Kısa bir süre önce hükümetin üst düzey yetkilileri ile iş camiasının temsilcileri ile yapılan görüşmelerde “ekonomik gelişmeler”, “yatırımlar nasıl olmalı?” gibi konuşmalar ağırlıktaydı. Sizin bana sorduğunuz soruyu Kamuoyuna sorduğumuzda bize cevap olarak devlete geçmişin etkisi olan tüm güvensizliklere rağmen, -ki “bu konuda bize de ne görev düşüyorsa yapalım.” diye olumlu bir tepki vardır.


Kürtlerin yaşadığı bölgede işsizlik halen olmasına rağmen yaşam kalitesi değişti.


Eskiden GAP ve bunun gibi yatırımlar bu bölgenin faydalanmasından çok batıya aktarım amaçlı yapılırdı. Şimdi ise bölgenin kalkınması için geçmişte uygulanan geri bırakıtırılma politikasından vazgeçilip bölgenin gelişmesi için kaynaklar aktarılmaktadır.”dedi.

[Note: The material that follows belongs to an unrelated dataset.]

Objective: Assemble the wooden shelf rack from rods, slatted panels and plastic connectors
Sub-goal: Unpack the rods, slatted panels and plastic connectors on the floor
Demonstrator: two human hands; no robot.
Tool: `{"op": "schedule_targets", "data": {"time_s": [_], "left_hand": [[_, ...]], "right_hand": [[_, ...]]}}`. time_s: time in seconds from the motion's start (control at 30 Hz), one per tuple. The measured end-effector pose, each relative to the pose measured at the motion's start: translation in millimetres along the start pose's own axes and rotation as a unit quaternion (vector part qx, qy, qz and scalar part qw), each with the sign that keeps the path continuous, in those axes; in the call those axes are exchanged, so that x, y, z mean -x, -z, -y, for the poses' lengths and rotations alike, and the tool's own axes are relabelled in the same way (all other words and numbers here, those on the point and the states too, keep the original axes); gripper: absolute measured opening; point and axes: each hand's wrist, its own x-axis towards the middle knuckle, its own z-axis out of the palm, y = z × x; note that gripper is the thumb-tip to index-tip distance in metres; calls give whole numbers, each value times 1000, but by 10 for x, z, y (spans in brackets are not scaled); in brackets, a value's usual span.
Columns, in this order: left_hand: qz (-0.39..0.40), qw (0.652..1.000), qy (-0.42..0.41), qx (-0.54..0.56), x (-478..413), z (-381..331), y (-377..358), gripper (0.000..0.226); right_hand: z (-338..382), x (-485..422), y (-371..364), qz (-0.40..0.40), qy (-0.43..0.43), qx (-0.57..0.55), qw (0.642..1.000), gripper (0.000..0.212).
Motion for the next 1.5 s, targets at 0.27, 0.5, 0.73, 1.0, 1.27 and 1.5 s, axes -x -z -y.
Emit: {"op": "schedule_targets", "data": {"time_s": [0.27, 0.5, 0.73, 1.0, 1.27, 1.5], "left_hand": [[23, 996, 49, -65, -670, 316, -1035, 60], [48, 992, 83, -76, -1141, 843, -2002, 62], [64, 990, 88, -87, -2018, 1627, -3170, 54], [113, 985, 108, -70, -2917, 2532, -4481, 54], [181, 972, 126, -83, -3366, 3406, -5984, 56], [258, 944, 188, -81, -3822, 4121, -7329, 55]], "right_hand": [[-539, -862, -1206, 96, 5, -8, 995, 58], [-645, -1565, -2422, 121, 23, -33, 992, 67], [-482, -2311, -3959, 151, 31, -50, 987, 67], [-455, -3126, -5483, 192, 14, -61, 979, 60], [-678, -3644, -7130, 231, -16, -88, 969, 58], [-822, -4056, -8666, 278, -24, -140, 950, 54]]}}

Bana göre Sevinç'in bu tespiti çok can alıcı ve çok yerinde bir tespittir. Çünkü bildim bileli bölgenin İşadamları ve bütün kanaat önderleri bu konudan muzdarip olduklarını anlatıp duruyorlardı. En başta da rahmet ve minnetle andığım Kasaplar eski Oda Başkanı Sait Şanlı bu konuyu çok kez benimle paylaşmış ve bölgeler arasında gelir dağılımındaki adaletsizliklerden ötürü bölgenin gelişemediğini söylemişti.


Devamında Sevinç şunları aktardı bana: “Dikkat ederseniz eskiden bu bölgeye neden yatırım yapılmıyor diye soruluyordu. Sizde sorunuzda bölgeye yapılan yatırımların sonuçlarını soruyorsunuz. Başbakanımız demokratik paketin sonrası olduğunu net olarak ifade etti.


Kanaatimce kesin olarak Türk halkı da Kürt halkı da barış ortamının bozulmasının herkesin zararına olacağını biliyor. Halkların bu barış ortamının bozulmasına müsaade etmeyeceğinden eminim.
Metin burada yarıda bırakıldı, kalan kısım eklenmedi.